Alberto Larghi, Mihai Rimbaş, Gianenrico Rizzatti, Giuseppe Quero, Antonio Gasbarrini, Guido Costamagna, Sergio Alfieri
March-April 2020, 9(2):76-82
DOI
:10.4103/eus.eus_67_19
PMID
:32295965
Benign or malignant conditions can present as pancreatic solid lesions (PSLs), and a thorough diagnostic workup is necessary to differentiate them. The need to acquire a tissue sample to reach a definitive diagnosis should be stratified by the findings at multidetector computed tomography (MDCT) with a pancreatic protocol. Tissue biopsy is currently indicated in patients fit for chemotherapy in whom a metastatic tumor or a locally advanced unresectable lesion are discovered. For these patients, EUS-guided tissue acquisition, with fine-needle aspiration (FNA) or biopsy represents the gold standard to provide a definitive cyto- and/or histopathologic diagnosis, with a high rate of accuracy. For resectable PSLs with a nonhypoenhancing MDCT pattern, which is not disease specific, a tissue diagnosis to distinguish benign from malignant etiologies appears mandatory.
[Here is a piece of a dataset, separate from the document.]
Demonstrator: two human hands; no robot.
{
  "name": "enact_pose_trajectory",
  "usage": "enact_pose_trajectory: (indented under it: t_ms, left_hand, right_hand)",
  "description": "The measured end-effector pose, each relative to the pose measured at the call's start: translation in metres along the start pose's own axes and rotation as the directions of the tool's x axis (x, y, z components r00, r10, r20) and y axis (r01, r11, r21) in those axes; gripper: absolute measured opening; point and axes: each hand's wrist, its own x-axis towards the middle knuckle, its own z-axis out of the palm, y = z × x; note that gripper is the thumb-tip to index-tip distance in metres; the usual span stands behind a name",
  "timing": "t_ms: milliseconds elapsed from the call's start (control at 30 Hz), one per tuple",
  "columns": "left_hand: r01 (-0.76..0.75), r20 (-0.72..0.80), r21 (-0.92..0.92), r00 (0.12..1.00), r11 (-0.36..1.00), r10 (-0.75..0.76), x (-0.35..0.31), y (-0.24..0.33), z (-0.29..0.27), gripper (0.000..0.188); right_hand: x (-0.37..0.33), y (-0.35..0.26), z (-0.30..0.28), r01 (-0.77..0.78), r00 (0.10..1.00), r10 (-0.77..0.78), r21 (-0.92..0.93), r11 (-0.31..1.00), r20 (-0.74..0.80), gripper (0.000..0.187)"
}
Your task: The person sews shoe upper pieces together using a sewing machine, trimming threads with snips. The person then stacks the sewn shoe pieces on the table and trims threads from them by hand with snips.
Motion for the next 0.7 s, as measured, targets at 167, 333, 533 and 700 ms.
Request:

On the other hand, for hypo-enhancing PSLs, the debate of whether to obtain a preoperative definitive diagnosis still favors direct surgery. However, availability of novel EUS-guided fine-needle biopsy needles, which can ameliorate the negative predictive value of EUS-FNA and allow performance of DNA and RNA whole-genome extraction and RNA sequencing, coupled with the increasing evidence that preoperative neoadjuvant chemotherapy can be of value for these patients may change completely the diagnostic and therapeutic approach to resectable PSLs. These recent breakthroughs suggest the need for a new multidisciplinary consensus meeting to integrate them into the decision-making process assessing the need for preoperative tissue diagnosis in resectable PSLs.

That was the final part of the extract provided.